Anda tudo muito triste. Engolimos a
negação das diretas, aceitamos a meia-sola Tancredo Neves, devoramos a orgia
fúnebre via Rede Globo. Órfãos, caímos nos braços de José Sarney. Que não
escolhemos, mas tudo bem, cara: trata-se da “Nova República” anunciada pelas
centenas de pombos que Fafá de Belém soltou por aí. Uma mágica: Fafá solta a
pomba e, plim-plim!, a Nova República cai do céu como um maná, solucionando as
secas, enchentes, inflação, fome, desemprego e solidão. Só que não aconteceu
nada. Não só em relação a isso, mas a muito mais, tenho me perguntado assim: a
face dos anos-80 não estará sendo esse indisfarçável furo na cartola de onde
deveria ter saído um coelho?
Não quero
falar de Podres Poderes. Há coisas mais graves no ar. São Paulo atualmente é
uma cidade tomada pela paranoia do Aids. Pelo menos na faixa de
gente-como-a-gente: essa parcela mínima e privilegiada da população que não só
come e mora (coisa rara), como ainda por cima ainda lê, vai ao cinema, essas
coisas. Conheço pessoas que não se tocam mais. O que é que se faz quando aquilo
que era possibilidade de prazer – o toque, o beijo, o mergulho no corpo alheio
capaz de nos livrar da sensação de finitude e incomunicabilidade – começa a se
tornar possibilidade de horror? Quando o amor vira risco de contaminação.
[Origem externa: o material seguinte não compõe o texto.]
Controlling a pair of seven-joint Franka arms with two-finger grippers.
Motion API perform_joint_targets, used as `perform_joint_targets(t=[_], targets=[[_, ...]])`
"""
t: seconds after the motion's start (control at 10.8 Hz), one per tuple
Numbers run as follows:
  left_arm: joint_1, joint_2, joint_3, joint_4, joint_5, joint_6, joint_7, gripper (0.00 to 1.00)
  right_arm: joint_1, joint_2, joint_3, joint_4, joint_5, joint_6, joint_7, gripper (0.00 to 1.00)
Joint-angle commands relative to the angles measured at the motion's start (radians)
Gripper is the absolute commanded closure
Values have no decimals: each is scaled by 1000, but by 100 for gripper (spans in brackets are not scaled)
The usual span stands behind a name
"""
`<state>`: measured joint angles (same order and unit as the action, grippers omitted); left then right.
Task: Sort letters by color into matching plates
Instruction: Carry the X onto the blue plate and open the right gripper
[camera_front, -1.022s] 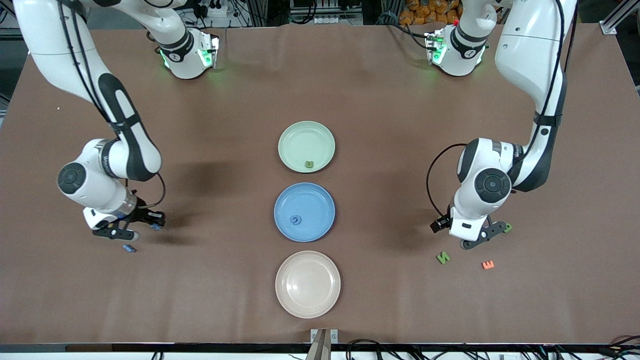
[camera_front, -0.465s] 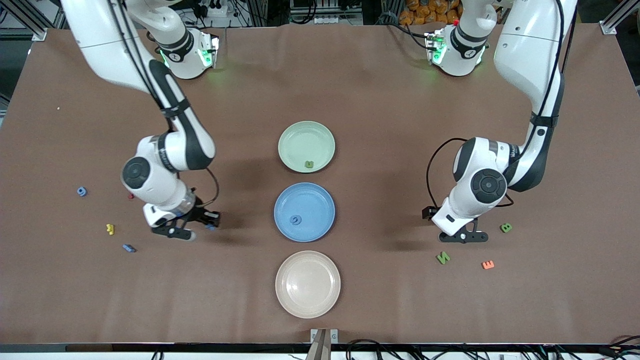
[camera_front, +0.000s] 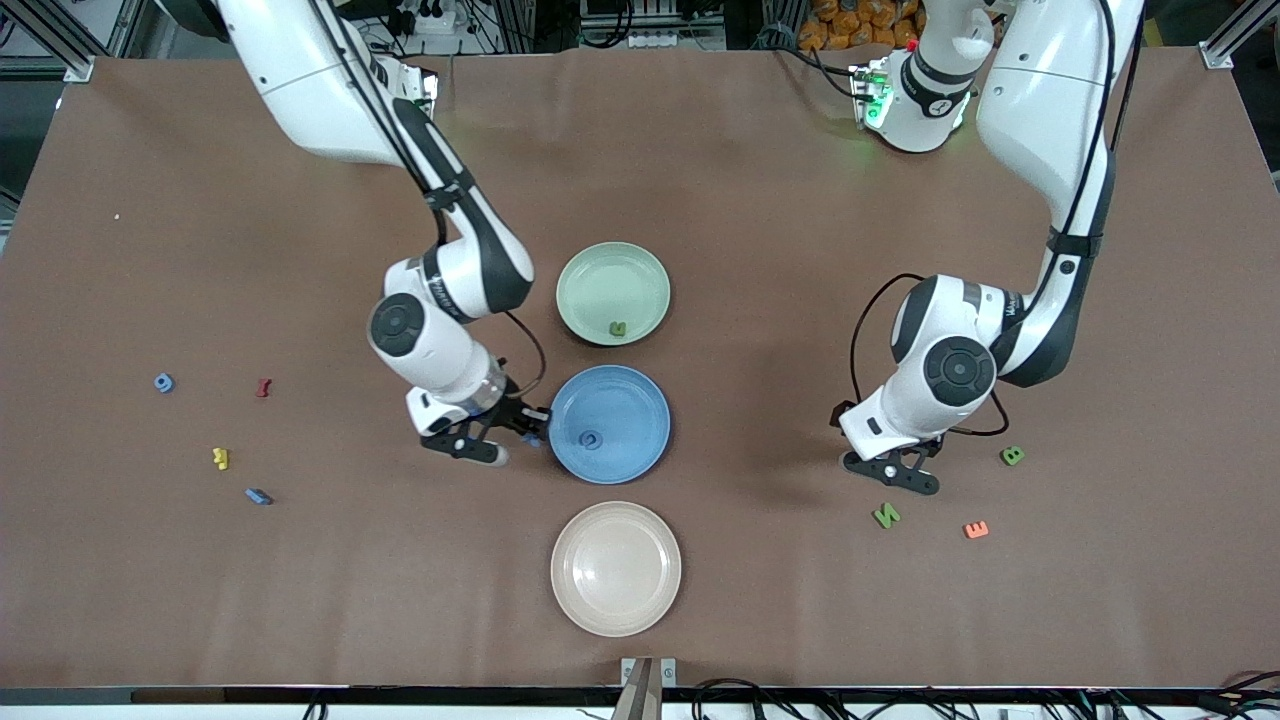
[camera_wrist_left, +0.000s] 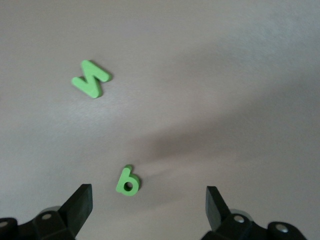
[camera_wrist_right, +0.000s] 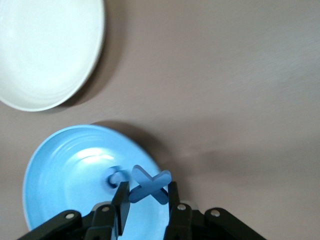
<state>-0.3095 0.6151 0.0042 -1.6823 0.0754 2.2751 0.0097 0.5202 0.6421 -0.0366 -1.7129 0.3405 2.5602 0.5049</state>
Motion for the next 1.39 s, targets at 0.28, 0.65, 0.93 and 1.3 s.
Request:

Pouco
importa se entre homens e mulheres, entre homens e homens ou mulheres e
mulheres. Os médicos acham importante desvincular a ideia da Aids da
homossexualidade, sabia? E pouco importa também não saber ao certo de onde veio
o vírus maldito. As hipóteses não atenuam o fato: a coisa existe. E mata. Pior
ainda: estimula a níveis dementes o preconceito contra a mais castigada das
minorias. Há qualquer coisa de nazismo no ar. Qualquer coisa de fogueiras
medievais para queimar os feiticeiros. Lenha é que não falta.
Então, para nos
distrairmos, há o pós. Pós-punk, pós-new wave, pós-moderno, pós-tudo, pós-pós.
E há o new: new catolicismo, new-jovem-guarda, new puritanismo. Ninguém falou
ainda no pré. Pré-qualquer-coisa. Anos-80 como pré cara a cara com a nossa
perdição de micróbios doentes na costa frágil de um planetinha insignificante?
Anda, sim, tudo muito triste. Tudo foi questionado, experimentado, negado,
superado: a moda caiu de moda. O vazio e a involução tornam-se dolorosamente
nítidos se a gente colocar lado a lado, por exemplo e ao acaso, Beatles e
Menudos. Embora eu até possa concordar que a abobrinha seja uma saudável saída
para the horror... the horror... Os fins de semana
paulistanos têm sido pródigos em abobrinhas para os mais variados gostos, de
amantes profissionais a rapazes com problemas por usarem óculos. Mas a gente
não é hiena, certo?
Mas a lesão mais feia, mais feia que
a ferida na perna do mendigo da esquina aqui de casa, corroendo por trás dos
modelinhos Company ou Fiorucci é essa medonha suspeita de que de tanto pestear
a natureza, o homem finalmente conseguiu tornar-se, ele mesmo, a própria peste.
Daí, eu também ando muito triste. E sem entender quase nada.
Revista Domingo, Jornal do Brasil, 2 de junho de 1985
Atenção: A coluna de Caio F. no Caderno 2 do Estadão começou em 1986.